Dal lato dell’offerta di lavoro, meno persone e più anziane significano certamente più alti costi del lavoro e minor tasso di innovazione delle imprese. Anche in questo caso la lente della denatalità getta una nuova luce sulle discussioni degli ultimi due anni circa la difficoltà nel reperire il personale necessario per tanti lavori precedentemente svolti da giovani (personale del turismo, stagionali) e per i quali si è tirato in ballo il Covid e la great resignation e il reddito di cittadinanza. Il declino del tasso di innovazione delle imprese italiane è invece un fenomeno più risalente ma altrettanto evidente che vede le imprese italiane concentrate anche con successo in settori industriali più tradizionali (alimentare, automobilistico con motore a scoppio etc.) e assenti nei settori legati al digitale, all’intelligenza artificiale, alle biotecnologie e cosi via. La denatalità e l’aumento del numero di persone anziane possono influenzare anche la ricchezza delle famiglie. Secondo dati del 2021, la ricchezza netta delle famiglie italiane ammontava a 9.743 miliardi di euro, di cui il 54% rappresentato da investimenti immobiliari. Ma gli immobili hanno valore soltanto fino a quando ci sono persone interessate a usarli: con la diminuzione delle nascite, la domanda abitativa è certamente destinata a declinare e di conseguenza il valore degli immobili ed il risparmio delle famiglie. Il fenomeno delle case a un euro – che interessa molti piccoli comuni delle aree interne dove lo spopolamento ha prodotto un eccesso di patrimonio immobiliare che non riesce ad essere allocato a prezzi di mercato ma che si sta rapidamente deteriorando – è solo l’avvisaglia dei tempi che arriveranno e che vedranno il prezzo degli immobili mantenersi stabile solo in pochissime aree privilegiate attorno ai grandi centri.
La denatalità pone infine sfide imponenti alle finanze pubbliche. Da un lato, la spesa pubblica per scuola e famiglia che già oggi comunque rappresenta pochi punti percentuali del totale finirà per ridursi ulteriormente a causa della diminuzione del numero di bambini, ma, dall’altro, i costi legati alle pensioni e alla sanità – che già costituiscono la fetta più corposa del bilancio pubblico – aumenteranno ulteriormente a causa dell’invecchiamento della popolazione. Senza correttivi di sorta questa situazione potrebbe comportare un aumento del rapporto debito/Pil e richiedere il rialzo delle tasse per mantenere lo stesso livello di infrastrutture e servizi pubblici. La denatalità tocca anche il tema delle infrastrutture: infatti il Paese è dotato di infrastrutture (strade, acquedotti, reti fognarie e di illuminazione pubblica e così via) dimensionate per una data popolazione e per le quali sostiene dei costi fissi di manutenzione.
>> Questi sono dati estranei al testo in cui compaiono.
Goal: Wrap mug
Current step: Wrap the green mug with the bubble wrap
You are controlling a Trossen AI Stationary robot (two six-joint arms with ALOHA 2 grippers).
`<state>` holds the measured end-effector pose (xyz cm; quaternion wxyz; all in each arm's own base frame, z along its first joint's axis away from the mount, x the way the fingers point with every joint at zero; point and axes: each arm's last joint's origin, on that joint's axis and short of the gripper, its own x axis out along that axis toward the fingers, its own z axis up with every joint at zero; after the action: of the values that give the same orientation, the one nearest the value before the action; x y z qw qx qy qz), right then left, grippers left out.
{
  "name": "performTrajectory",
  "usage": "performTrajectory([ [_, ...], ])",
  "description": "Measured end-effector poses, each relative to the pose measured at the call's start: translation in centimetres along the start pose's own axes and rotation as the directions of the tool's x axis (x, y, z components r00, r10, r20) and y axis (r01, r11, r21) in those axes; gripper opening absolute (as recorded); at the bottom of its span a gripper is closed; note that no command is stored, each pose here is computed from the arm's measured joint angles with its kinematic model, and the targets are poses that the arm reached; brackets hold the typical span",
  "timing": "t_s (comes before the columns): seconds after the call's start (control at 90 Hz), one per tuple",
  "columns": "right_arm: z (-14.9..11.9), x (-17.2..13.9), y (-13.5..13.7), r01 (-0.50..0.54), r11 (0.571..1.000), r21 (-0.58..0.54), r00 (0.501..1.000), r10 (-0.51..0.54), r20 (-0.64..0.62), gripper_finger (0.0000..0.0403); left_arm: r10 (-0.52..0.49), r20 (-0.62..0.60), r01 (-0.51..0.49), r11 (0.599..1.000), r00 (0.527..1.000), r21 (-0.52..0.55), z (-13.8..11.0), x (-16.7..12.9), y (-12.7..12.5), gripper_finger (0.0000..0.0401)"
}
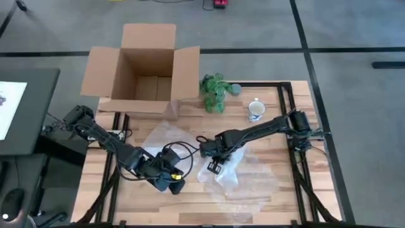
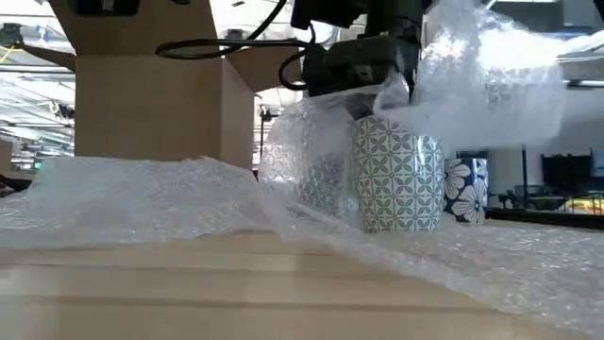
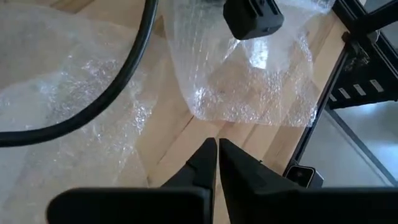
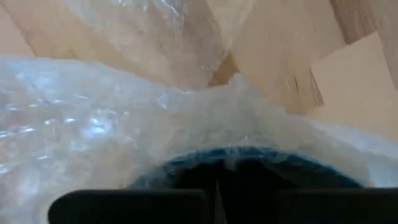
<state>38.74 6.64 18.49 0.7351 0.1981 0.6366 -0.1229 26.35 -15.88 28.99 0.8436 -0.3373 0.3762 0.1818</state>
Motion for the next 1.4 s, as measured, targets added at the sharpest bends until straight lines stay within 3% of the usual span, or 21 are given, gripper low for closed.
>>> performTrajectory([
  [0.544,0.1,-8.8,0.1,-0.026,1.0,0.007,1.0,0.026,0.016,0.0,-0.035,0.011,0.035,0.999,0.999,-0.009,0.1,0.0,-0.4,0.0],
  [0.722,-0.5,-10.4,1.1,-0.104,0.994,-0.018,0.993,0.102,-0.052,0.0,-0.036,0.011,0.036,0.999,0.999,-0.009,0.1,0.0,-0.4,0.0],
  [0.867,-1.4,-9.9,1.4,-0.051,0.997,-0.053,0.994,0.046,-0.095,0.0,-0.036,0.011,0.036,0.999,0.999,-0.011,0.1,0.0,-0.4,0.0],
  [1.033,-1.4,-7.2,0.6,0.004,0.999,-0.043,0.993,-0.009,-0.118,0.0,-0.035,0.011,0.035,0.999,0.999,-0.011,0.1,0.0,-0.4,0.0],
  [1.4,-1.1,-3.2,-0.7,-0.023,1.0,0.02,0.997,0.024,-0.069,0.0,-0.035,0.011,0.035,0.999,0.999,-0.011,0.1,0.0,-0.4,0.0],
])
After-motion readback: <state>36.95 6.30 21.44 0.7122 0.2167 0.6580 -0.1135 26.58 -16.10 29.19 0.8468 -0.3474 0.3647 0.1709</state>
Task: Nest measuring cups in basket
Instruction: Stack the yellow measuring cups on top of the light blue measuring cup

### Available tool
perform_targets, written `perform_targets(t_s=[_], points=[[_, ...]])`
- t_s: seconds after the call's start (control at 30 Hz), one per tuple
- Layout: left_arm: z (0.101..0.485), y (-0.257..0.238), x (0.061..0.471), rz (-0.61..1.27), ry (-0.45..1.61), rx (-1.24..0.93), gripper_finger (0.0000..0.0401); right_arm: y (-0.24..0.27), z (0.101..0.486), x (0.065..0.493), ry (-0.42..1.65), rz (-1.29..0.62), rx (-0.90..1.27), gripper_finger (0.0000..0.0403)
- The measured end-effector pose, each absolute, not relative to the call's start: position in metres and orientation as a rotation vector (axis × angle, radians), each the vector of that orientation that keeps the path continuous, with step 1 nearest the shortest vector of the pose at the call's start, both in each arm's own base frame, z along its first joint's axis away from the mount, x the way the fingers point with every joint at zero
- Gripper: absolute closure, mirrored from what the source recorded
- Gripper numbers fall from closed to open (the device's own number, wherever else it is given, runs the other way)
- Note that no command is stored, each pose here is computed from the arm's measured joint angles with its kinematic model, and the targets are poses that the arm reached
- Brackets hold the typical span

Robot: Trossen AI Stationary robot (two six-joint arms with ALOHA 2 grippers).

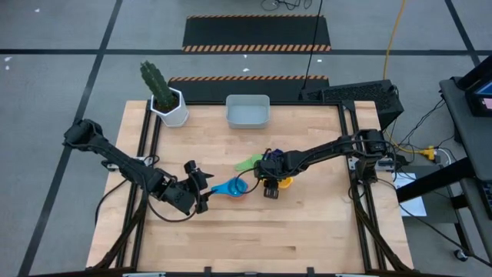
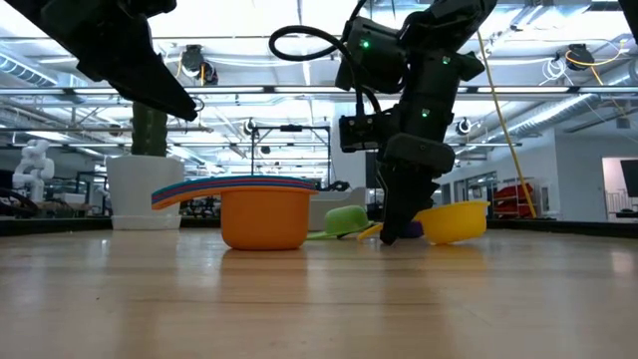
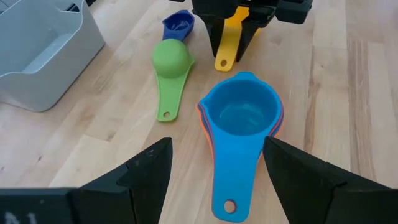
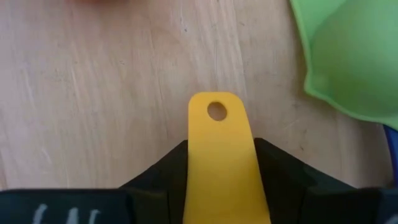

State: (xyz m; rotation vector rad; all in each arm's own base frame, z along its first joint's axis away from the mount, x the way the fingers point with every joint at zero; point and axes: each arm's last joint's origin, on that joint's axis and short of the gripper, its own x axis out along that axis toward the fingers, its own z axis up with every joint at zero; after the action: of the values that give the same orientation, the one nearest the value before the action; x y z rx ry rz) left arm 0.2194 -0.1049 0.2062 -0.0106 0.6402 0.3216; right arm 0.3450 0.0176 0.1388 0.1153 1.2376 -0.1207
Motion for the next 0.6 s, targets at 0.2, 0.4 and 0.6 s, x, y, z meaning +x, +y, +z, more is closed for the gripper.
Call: perform_targets(t_s=[0.2,0.4,0.6], points=[[0.206,-0.105,0.219,0.322,0.640,-0.011,0.0146,0.018,0.139,0.345,1.235,-0.121,0.117,0.0260],[0.207,-0.105,0.220,0.321,0.635,-0.016,0.0146,0.020,0.145,0.346,1.199,-0.110,0.119,0.0260],[0.208,-0.106,0.221,0.311,0.623,-0.020,0.0146,0.024,0.158,0.346,1.142,-0.098,0.139,0.0260]])
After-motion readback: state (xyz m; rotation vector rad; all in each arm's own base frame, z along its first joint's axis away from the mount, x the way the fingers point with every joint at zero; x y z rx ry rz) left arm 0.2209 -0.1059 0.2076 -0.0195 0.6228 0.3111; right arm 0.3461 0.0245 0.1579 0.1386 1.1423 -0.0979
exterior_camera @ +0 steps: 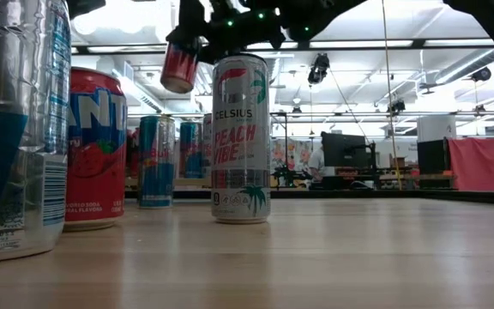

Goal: Place canned beverage on shelf
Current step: Put the red soda can on the shelf aligned with the other red soda can

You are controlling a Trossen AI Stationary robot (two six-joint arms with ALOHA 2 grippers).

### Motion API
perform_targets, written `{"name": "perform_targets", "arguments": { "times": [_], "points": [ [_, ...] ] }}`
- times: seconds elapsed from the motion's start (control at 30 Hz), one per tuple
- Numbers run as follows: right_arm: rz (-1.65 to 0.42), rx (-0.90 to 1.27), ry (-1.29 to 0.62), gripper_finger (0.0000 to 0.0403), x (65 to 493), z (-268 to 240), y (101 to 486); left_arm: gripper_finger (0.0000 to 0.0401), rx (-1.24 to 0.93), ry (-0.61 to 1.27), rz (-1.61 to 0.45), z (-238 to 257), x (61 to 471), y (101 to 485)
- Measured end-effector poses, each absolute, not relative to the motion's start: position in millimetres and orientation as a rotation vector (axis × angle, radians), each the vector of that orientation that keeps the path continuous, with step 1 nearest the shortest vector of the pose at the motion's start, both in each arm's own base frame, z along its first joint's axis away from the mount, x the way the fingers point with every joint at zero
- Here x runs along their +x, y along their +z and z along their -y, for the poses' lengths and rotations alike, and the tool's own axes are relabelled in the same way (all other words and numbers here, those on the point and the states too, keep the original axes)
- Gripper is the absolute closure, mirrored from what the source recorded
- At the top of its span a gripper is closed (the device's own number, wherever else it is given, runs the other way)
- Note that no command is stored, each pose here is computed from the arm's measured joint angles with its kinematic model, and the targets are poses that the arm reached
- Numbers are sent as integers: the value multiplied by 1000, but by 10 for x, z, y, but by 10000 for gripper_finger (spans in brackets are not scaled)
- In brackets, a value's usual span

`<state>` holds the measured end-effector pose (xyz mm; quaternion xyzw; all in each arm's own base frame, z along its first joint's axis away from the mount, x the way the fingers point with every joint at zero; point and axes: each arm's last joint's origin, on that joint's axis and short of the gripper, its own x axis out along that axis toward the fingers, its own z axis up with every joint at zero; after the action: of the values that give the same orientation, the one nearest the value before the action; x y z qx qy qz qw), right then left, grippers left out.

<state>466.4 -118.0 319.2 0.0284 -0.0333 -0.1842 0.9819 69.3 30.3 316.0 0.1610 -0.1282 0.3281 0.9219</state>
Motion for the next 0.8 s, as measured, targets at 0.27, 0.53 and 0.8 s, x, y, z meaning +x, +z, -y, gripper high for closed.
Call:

La diminuzione della popolazione comporta la necessità di ripartire questi costi fissi su un numero di contribuenti via via inferiore con inevitabile necessità di aumentare le tasse (o di ridimensionare le infrastrutture).
Per chi ancora si domanda perché un governo si debba occupare di natalità valga la considerazione che l’inverno demografico sta già avendo un impatto significativo e avverso sull’economia delle imprese, sulla salute finanze pubbliche e sui risparmi delle famiglie. Affrontare queste sfide richiederà un’analisi approfondita, politiche pubbliche lungimiranti e innovazione economica per garantire una crescita sostenibile e una prosperità a lungo termine.